> Work instruction
Every line of the material below that contains the string "surface" must appear in the answer.
***** Given records
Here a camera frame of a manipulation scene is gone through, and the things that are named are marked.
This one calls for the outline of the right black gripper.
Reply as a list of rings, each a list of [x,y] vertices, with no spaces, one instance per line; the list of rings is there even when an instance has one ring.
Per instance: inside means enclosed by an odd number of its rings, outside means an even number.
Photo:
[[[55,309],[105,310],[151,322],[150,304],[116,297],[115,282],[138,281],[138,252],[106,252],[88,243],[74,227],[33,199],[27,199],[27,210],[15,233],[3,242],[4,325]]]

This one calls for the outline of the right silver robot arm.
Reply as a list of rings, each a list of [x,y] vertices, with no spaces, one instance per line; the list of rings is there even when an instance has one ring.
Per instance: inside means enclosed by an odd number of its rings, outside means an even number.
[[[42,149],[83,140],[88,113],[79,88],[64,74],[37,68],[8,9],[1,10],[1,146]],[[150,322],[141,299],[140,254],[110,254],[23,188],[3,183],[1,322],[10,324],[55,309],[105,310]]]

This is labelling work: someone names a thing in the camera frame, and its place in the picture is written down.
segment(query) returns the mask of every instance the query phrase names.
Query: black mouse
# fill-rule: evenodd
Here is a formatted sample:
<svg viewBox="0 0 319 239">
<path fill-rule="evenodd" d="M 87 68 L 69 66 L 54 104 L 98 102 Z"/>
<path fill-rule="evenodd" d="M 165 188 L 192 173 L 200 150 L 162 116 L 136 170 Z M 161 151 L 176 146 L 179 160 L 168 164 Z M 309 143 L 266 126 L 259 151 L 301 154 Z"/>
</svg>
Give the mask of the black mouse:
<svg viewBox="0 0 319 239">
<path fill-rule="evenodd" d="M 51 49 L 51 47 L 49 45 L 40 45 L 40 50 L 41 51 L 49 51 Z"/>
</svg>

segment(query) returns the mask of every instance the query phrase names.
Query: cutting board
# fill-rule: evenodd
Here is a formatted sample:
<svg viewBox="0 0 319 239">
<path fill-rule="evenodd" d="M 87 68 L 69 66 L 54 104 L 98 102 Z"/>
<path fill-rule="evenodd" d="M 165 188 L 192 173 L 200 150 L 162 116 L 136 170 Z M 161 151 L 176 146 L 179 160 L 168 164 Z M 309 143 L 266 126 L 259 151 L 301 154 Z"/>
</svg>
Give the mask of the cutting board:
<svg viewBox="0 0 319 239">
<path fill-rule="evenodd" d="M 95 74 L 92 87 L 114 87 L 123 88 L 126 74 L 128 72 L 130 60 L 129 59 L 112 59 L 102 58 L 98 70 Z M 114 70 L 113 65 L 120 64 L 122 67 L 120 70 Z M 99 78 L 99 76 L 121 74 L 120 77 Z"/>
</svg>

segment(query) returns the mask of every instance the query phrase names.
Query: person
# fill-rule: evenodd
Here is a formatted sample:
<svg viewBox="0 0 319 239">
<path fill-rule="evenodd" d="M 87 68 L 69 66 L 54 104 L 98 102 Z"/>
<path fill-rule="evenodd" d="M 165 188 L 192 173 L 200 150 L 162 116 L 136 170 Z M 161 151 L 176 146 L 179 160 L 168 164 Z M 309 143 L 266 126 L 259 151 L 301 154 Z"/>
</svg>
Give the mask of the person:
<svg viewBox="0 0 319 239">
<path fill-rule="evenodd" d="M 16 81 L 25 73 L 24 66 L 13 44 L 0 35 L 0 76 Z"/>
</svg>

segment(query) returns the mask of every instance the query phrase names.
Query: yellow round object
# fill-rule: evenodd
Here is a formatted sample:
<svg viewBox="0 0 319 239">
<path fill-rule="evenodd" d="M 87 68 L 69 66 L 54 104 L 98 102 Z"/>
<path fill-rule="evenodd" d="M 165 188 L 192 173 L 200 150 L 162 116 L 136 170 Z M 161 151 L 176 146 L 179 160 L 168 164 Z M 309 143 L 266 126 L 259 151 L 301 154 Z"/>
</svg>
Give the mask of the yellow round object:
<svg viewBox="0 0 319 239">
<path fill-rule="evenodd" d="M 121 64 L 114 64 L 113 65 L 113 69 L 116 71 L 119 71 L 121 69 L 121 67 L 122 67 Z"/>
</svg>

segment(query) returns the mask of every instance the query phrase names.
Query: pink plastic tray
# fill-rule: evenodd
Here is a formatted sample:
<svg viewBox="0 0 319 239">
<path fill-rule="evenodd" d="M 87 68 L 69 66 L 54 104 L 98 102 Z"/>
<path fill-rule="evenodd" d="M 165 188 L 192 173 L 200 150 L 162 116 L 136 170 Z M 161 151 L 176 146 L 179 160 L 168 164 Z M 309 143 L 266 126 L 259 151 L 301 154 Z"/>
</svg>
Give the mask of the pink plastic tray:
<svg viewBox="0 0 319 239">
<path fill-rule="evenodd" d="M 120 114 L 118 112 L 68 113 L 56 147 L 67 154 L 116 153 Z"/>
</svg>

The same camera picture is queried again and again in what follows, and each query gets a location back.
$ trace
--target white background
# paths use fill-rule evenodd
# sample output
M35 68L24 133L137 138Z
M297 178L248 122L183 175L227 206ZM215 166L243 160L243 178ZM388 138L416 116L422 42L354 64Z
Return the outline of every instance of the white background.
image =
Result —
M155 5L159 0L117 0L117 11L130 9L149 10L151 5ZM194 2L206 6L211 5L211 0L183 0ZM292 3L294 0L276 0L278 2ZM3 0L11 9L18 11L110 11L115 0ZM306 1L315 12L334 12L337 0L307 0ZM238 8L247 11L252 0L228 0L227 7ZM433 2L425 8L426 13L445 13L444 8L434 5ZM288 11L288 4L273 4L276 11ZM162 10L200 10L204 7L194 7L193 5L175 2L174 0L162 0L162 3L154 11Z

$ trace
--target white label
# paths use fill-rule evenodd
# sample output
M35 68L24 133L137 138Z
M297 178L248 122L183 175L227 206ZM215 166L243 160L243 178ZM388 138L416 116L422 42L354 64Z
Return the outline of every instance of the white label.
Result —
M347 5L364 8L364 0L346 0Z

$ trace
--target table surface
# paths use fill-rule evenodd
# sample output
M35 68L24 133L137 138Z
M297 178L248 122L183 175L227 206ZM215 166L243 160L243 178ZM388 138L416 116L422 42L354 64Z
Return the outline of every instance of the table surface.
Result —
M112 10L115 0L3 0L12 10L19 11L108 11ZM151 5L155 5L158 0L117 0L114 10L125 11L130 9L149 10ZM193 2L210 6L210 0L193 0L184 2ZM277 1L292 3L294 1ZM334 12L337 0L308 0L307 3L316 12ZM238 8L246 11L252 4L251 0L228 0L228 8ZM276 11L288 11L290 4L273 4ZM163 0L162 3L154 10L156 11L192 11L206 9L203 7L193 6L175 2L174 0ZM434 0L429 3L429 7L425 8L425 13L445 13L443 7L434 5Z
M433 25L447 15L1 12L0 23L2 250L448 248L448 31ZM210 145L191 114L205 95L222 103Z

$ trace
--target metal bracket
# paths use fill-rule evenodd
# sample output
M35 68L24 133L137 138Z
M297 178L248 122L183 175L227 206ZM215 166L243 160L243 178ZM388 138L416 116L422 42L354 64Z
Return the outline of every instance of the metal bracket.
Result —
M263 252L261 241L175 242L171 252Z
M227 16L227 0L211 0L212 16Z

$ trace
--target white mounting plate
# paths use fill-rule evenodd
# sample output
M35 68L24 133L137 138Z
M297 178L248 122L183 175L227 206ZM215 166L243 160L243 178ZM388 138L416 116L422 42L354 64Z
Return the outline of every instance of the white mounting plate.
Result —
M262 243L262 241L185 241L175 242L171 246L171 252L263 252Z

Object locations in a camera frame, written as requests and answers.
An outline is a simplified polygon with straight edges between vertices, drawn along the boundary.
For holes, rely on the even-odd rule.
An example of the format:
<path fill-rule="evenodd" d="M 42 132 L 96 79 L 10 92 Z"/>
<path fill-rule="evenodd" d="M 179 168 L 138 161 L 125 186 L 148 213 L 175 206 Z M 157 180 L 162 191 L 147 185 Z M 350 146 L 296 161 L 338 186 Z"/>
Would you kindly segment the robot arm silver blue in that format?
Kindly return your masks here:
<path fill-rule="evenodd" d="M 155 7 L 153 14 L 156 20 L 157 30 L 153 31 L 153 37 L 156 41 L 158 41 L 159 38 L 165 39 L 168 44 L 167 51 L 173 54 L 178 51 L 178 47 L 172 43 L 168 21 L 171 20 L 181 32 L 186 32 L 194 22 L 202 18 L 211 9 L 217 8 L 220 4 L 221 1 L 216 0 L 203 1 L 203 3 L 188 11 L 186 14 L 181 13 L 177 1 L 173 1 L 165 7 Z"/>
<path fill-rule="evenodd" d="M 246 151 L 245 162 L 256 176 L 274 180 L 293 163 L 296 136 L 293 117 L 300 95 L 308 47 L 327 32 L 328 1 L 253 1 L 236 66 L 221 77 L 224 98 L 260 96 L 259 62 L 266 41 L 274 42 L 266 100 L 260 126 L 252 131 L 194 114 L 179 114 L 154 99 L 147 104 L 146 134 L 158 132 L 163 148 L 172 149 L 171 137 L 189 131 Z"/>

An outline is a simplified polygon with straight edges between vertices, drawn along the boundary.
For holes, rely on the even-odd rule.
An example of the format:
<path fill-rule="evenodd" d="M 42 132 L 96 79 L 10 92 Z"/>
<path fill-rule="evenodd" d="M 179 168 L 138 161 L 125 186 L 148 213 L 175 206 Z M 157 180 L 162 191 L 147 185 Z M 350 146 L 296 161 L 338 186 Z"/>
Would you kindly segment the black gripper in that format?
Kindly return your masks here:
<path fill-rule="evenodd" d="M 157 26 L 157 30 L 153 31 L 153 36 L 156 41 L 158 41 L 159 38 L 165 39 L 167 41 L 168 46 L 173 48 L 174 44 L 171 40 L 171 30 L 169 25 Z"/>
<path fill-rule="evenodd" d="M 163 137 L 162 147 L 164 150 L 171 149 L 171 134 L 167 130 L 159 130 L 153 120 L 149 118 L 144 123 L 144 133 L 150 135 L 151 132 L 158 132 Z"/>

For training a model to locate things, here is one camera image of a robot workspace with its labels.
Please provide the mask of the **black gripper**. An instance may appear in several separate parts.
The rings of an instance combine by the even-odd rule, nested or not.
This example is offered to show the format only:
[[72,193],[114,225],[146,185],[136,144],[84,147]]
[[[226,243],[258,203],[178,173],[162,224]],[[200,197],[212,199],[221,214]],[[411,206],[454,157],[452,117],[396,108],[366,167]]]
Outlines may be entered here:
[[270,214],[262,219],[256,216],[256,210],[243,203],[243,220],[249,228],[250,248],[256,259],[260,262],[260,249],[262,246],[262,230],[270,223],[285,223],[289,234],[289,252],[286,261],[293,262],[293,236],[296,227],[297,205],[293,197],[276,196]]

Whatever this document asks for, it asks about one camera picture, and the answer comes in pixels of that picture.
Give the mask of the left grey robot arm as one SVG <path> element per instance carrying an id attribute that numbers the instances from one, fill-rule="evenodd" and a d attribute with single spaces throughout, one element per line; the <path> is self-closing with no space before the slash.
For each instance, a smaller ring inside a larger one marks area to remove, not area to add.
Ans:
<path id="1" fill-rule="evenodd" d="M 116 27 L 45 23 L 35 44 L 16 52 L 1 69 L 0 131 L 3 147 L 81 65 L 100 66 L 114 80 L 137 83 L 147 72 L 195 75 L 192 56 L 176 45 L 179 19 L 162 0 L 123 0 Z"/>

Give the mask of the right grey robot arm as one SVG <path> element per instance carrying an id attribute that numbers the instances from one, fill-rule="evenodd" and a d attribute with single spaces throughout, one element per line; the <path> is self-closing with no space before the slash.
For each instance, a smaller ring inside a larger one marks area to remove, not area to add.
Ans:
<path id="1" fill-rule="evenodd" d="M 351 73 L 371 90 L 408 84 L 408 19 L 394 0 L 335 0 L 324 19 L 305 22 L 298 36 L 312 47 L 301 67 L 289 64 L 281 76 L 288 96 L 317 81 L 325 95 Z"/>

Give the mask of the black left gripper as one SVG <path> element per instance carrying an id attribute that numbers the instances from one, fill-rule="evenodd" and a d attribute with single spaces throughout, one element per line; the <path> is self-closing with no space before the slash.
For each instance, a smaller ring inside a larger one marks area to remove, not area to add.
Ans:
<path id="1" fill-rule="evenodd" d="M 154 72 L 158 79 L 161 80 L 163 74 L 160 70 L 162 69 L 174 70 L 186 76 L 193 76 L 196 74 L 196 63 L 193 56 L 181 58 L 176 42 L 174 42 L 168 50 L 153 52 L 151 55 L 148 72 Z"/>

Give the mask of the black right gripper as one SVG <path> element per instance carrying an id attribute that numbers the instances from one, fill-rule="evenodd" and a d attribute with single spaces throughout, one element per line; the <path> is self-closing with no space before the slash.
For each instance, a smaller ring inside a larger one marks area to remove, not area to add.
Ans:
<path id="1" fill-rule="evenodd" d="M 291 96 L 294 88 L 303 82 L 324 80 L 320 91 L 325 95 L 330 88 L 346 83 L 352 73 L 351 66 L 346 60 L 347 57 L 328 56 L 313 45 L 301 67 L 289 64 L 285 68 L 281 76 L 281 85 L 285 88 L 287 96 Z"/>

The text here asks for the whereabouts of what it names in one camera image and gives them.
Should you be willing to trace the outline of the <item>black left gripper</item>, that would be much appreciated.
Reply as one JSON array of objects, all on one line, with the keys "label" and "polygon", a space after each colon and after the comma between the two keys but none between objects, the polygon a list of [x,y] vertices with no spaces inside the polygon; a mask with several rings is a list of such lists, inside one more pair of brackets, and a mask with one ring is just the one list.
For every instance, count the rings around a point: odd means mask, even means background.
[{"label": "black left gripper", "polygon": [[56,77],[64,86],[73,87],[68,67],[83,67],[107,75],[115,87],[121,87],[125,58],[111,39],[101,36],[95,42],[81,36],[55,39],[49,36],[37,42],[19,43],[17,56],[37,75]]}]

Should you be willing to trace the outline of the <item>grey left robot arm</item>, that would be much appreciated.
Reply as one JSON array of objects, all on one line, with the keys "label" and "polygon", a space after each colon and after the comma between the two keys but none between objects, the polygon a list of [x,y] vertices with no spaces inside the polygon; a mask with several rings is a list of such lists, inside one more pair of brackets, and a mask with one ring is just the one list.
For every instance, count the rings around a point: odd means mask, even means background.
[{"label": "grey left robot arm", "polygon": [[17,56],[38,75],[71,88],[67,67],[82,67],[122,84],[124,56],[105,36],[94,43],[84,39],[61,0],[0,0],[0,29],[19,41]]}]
**********
> Answer to this task
--target table surface
Return the outline of every instance of the table surface.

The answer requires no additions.